American Motors entered 1975 as a company in transition. The top-of-the-line Ambassador and sporty Javelin were both discontinued at the end of the 1974 model run. The company’s plan was to concentrate on small cars, including its compact Hornet and subcompact Gremlin. During the year, the wide-yet-small Pacer was introduced. The last car in the line was AMC’s largest, the intermediate-sized Matador.

The Matador line had been updated for 1974. The sedan and wagon received fresh front and rear styling and some other tweaks, but in reality they were heavily based on the 1967 Rambler Rebel under the skin.
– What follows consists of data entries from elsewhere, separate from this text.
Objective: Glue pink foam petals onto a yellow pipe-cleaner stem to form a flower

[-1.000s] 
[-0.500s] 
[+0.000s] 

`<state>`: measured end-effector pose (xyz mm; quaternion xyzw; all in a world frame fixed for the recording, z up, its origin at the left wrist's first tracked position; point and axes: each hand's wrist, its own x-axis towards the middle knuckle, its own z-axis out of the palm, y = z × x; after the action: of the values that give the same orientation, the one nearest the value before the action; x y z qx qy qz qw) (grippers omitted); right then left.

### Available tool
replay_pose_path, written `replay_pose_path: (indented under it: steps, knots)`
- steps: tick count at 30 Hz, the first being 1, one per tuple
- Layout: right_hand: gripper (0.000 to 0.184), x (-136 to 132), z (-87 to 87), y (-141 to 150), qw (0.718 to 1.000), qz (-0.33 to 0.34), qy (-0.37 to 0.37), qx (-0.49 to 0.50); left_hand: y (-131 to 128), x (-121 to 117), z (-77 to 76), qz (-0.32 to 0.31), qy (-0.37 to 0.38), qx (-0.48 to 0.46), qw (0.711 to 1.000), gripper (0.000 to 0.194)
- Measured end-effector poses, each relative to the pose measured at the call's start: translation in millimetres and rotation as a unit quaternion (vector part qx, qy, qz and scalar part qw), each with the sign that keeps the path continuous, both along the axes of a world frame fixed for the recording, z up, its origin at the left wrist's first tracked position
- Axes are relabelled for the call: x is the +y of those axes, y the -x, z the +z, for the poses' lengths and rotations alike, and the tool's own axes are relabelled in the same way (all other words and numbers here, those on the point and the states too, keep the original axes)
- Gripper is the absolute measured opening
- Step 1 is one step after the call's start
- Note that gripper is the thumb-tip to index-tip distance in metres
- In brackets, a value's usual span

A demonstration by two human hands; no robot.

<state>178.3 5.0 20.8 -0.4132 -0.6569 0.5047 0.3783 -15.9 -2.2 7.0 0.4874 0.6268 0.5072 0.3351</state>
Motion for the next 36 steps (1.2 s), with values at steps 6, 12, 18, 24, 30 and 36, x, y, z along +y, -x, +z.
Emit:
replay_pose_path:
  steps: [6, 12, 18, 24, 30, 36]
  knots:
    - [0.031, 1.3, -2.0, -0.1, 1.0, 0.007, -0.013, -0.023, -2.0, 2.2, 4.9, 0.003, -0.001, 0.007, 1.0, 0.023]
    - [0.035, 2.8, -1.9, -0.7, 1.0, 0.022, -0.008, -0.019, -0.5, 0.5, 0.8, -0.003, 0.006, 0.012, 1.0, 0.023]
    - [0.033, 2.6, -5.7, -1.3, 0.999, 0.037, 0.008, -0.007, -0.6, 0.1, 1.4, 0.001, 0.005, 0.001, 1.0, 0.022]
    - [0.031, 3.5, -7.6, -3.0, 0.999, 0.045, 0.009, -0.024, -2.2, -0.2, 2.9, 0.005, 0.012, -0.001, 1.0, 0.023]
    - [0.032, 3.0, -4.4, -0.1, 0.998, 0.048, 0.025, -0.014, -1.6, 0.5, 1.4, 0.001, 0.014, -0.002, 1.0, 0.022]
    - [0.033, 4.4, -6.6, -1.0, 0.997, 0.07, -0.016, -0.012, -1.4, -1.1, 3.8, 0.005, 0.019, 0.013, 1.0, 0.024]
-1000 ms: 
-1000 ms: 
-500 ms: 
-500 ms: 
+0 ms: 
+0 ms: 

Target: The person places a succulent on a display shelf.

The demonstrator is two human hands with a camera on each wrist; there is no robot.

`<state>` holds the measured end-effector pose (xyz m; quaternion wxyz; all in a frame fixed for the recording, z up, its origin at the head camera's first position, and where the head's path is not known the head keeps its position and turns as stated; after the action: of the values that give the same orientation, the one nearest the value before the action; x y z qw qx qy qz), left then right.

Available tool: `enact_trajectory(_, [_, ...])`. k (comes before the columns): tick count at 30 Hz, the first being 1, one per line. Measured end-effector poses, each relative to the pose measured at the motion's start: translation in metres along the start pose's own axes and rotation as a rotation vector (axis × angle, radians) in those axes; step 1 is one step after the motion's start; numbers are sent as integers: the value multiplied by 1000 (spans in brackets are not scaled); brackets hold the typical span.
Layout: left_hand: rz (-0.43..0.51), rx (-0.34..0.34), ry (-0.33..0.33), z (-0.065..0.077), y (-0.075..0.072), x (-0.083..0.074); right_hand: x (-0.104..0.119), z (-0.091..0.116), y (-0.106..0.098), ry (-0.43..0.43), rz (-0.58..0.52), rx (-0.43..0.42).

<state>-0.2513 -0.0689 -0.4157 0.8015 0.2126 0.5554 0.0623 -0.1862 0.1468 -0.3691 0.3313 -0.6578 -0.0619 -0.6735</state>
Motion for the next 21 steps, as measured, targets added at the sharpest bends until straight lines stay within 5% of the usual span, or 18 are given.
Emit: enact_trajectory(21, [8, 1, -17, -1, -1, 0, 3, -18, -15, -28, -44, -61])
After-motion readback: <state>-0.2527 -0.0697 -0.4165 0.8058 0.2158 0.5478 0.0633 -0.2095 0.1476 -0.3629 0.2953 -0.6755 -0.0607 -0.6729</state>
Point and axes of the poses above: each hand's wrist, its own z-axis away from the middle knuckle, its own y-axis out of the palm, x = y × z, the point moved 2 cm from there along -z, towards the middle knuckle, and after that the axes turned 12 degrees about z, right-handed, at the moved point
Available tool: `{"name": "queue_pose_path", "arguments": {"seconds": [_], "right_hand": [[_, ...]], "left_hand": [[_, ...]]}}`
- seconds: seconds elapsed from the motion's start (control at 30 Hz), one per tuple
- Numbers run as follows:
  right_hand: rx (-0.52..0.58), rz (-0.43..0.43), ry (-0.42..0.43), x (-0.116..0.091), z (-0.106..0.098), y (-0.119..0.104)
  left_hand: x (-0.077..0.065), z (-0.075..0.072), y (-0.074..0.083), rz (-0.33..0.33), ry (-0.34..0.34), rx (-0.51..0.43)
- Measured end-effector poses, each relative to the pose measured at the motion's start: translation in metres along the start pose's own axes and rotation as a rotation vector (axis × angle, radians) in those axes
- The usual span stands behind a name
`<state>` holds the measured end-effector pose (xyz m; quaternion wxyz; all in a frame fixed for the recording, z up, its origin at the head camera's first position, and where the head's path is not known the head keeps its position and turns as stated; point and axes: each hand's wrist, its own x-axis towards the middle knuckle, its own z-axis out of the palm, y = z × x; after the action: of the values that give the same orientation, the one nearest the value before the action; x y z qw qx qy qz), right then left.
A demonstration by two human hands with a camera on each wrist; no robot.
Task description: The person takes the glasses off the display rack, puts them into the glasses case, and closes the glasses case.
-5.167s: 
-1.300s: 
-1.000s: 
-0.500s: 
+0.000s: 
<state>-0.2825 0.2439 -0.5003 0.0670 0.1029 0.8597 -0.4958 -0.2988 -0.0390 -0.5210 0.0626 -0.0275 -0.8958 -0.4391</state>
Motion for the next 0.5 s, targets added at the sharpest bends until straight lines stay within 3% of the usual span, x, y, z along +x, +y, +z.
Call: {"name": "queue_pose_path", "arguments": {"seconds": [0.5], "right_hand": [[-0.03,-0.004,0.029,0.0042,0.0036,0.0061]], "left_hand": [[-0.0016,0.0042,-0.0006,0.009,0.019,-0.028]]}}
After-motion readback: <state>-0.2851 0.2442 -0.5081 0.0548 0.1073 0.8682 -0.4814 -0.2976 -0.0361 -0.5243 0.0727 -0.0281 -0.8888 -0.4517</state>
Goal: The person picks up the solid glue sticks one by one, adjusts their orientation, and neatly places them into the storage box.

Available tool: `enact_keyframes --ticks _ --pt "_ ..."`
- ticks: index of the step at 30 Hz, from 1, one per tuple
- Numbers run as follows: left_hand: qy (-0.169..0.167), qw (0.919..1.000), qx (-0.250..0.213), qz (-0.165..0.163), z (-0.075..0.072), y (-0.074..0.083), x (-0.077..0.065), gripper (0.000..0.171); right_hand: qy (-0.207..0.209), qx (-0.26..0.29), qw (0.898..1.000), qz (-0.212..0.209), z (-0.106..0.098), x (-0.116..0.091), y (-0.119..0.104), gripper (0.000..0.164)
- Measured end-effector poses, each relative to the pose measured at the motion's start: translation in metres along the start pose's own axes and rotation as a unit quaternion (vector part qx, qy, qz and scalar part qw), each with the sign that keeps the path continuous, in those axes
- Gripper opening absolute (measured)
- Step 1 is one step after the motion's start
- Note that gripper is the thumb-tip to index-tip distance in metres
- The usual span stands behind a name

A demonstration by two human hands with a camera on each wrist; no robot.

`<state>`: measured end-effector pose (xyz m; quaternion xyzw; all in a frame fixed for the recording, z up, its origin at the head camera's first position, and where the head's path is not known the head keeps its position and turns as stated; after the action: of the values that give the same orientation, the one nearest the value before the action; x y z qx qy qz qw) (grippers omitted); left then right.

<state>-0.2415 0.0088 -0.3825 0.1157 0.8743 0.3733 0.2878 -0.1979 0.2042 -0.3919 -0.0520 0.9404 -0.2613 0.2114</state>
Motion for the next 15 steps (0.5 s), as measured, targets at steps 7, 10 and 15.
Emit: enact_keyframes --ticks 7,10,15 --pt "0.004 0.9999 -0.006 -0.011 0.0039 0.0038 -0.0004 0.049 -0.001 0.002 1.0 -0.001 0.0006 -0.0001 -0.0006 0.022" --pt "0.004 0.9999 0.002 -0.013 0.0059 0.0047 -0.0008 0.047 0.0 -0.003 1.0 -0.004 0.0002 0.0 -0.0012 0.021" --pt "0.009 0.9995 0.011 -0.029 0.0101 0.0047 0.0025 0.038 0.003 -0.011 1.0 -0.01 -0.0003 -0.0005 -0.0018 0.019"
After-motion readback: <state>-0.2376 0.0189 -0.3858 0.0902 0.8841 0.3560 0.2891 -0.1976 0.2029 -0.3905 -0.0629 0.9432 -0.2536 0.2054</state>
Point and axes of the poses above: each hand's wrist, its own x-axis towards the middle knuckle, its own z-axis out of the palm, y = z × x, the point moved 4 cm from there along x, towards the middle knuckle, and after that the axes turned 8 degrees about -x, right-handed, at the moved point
The big news was the all-new 2-door coupe. It rode a wheelbase that was 4 inches shorter than the 4-doors and had completely different styling.

The coupe had a fastback roofline, fixed quarter windows, and large doors with frameless glass. Signature styling touches included headlamps set into round housings that extended back into the hood. The leading edge of the hood also formed the start of a crease that ran around the middle of the entire car. Freestanding chrome bumpers and a quartet of round taillamps were other touches.

To my eyes, at least, the Matador coupe looked best in sporty “X” trim, which came with a black grille, AMC’s slotted steel wheels, and a racing stripe that went from the tip of one front fender and followed the bodyside crease all the way around the car to the other fender tip.

Intermediate coupes sold like beer and brats at a Milwaukee Brewers game in the ’70s, so it’s easy to understand that AMC wanted a chunk of that business. The market was also trending toward “personal luxury” (think Oldsmobile Cutlass Supreme and Chevy Monte Carlo), but unfortunately the Matador Coupe’s design didn’t work that well with the styling touches those customers wanted.

AMC sure tried, though, first with an Oleg Cassini “designer” edition of the coupe in 1974. There was also a D/L Formal Window Package, which added then-trendy opera windows. And, of course, there were optional vinyl tops. A Barcelona package, new for ’76, tried to inject some class and pump up flagging sales. It evolved into an over-the-top Barcelona II treatment for ’77, with two-tone paint, body-color bumpers, and lots of stereotypical ’70s luxury touches. Coupe sales peaked at a disappointing 31,169 in ’74 and dwindled to a pathetic 2,006 units in ’78. AMC dropped the Matador line at the end of the 1978 run. The company’s biggest car moving forward would be the Hornet-based Concord, which was “new” for 1978.

When Consumer Guide first previewed the ’75 Matadors in Auto ’75, the editors were quite complimentary, but much more so for the sedan and wagon. Most talk centered around the various mechanical upgrades shared by the entire AMC line.